Le gouvernement ivoirien a abaissé d’environ 60 % le prix bord champ du cacao, désormais fixé à 1.200 francs CFA le kilogramme (1,82 €). Cette décision intervient alors que la Côte d’Ivoire, premier producteur mondial de cacao, fait face à une importante mévente et à une accumulation de stocks dans les coopératives.
Cette baisse marque un net contraste avec le prix record de 2.800 francs CFA (4,26 €) appliqué l’an dernier, à la veille de la réélection de Alassane Ouattara, un niveau historique qui avait été salué par les planteurs. Après un pic des cours en 2024, le marché international s’est toutefois retourné en 2025 avant de connaître un effondrement cette année.
Actuellement, la tonne de cacao s’échange autour de 2.900 dollars sur le marché international, soit environ 1.600 francs CFA le kilo, contre plus de 11.000 dollars début 2024. Cette situation plaçait le cacao ivoirien jusqu’à 75 % au-dessus du prix mondial. « Le prix international nous oblige à un réajustement », a expliqué le ministre de l’Agriculture, Bruno Koné.

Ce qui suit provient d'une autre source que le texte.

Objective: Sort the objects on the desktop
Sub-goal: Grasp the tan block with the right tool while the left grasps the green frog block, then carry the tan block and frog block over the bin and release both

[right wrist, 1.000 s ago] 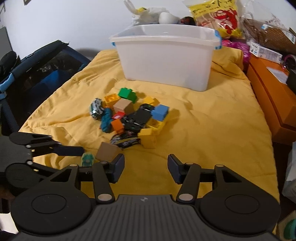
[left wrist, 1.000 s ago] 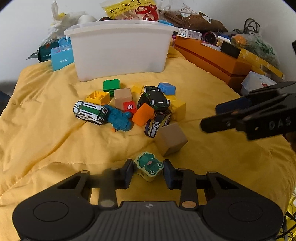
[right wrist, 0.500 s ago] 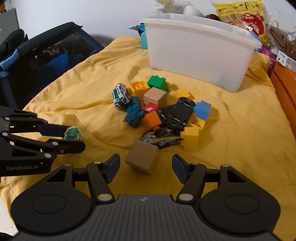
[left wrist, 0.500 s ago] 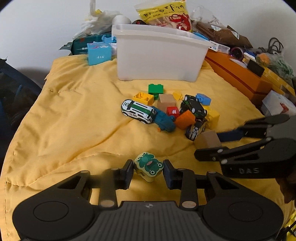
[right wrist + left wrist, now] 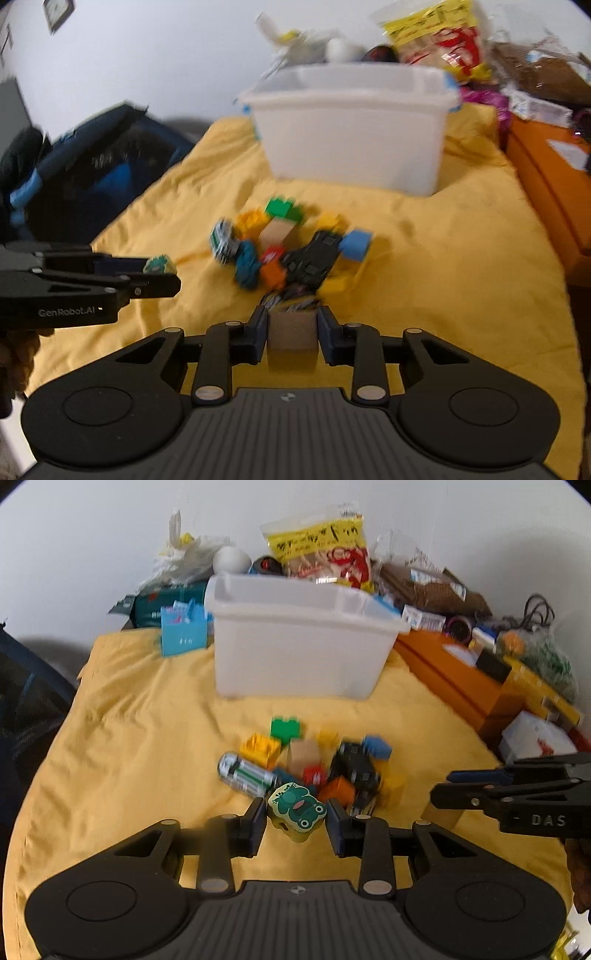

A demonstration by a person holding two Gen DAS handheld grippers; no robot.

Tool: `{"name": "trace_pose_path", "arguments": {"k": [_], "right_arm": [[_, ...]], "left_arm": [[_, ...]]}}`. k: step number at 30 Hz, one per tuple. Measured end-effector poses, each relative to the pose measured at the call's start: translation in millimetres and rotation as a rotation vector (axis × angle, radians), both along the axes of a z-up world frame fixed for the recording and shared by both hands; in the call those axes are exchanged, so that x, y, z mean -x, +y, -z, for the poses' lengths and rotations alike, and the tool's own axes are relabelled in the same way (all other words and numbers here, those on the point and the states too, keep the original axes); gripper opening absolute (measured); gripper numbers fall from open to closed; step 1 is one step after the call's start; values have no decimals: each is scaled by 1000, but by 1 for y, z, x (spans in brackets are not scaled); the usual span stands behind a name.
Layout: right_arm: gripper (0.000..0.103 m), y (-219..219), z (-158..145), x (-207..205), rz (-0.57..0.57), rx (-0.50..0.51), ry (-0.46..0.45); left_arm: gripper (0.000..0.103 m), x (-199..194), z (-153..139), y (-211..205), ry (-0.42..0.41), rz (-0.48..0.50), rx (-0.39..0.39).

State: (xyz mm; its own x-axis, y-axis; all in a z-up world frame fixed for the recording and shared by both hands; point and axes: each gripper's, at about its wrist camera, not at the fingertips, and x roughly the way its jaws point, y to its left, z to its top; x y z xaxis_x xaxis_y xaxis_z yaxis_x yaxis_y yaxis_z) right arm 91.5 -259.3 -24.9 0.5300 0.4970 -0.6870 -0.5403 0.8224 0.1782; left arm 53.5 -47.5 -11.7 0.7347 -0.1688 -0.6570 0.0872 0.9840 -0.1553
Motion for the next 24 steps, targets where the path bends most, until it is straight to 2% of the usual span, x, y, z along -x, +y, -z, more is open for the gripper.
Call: {"name": "trace_pose_path", "arguments": {"k": [3, 6, 12, 15, 20, 24], "right_arm": [[33, -9, -13, -5, 17, -23, -23], [32, -12, -11, -8, 16, 13, -46], [34, -11, 40, -5, 2, 138, 53], [34, -17, 52, 1, 15, 142, 70], [33, -23, 48, 4, -2, 130, 38], [33, -27, 23, -1, -2, 67, 2]], "left_arm": [[38, -5, -6, -1, -17, 1, -3], [38, -6, -2, -1, -4, -5, -10], [38, 3, 6, 0, 31, -1, -11], [38, 6, 9, 2, 40, -4, -13], [38, 5, 5, 4, 37, -17, -9], [38, -1, -9, 5, 13, -25, 1]]}}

Le décalage entre le prix garanti aux producteurs et les cours mondiaux a entraîné des retards dans les achats ainsi que des pratiques informelles, certains acheteurs proposant des montants inférieurs en échange de paiements immédiats. Plusieurs producteurs dénoncent des arriérés de paiement de plusieurs mois.
Pour tenter d’atténuer l’impact de la crise, le Conseil Café-Cacao avait annoncé le 20 janvier le rachat, à 2.800 francs CFA le kilo, de dizaines de milliers de tonnes de cacao stockées dans les coopératives. La filière cacao représente environ 14 % du PIB ivoirien et fait vivre près de cinq millions de personnes à travers le pays.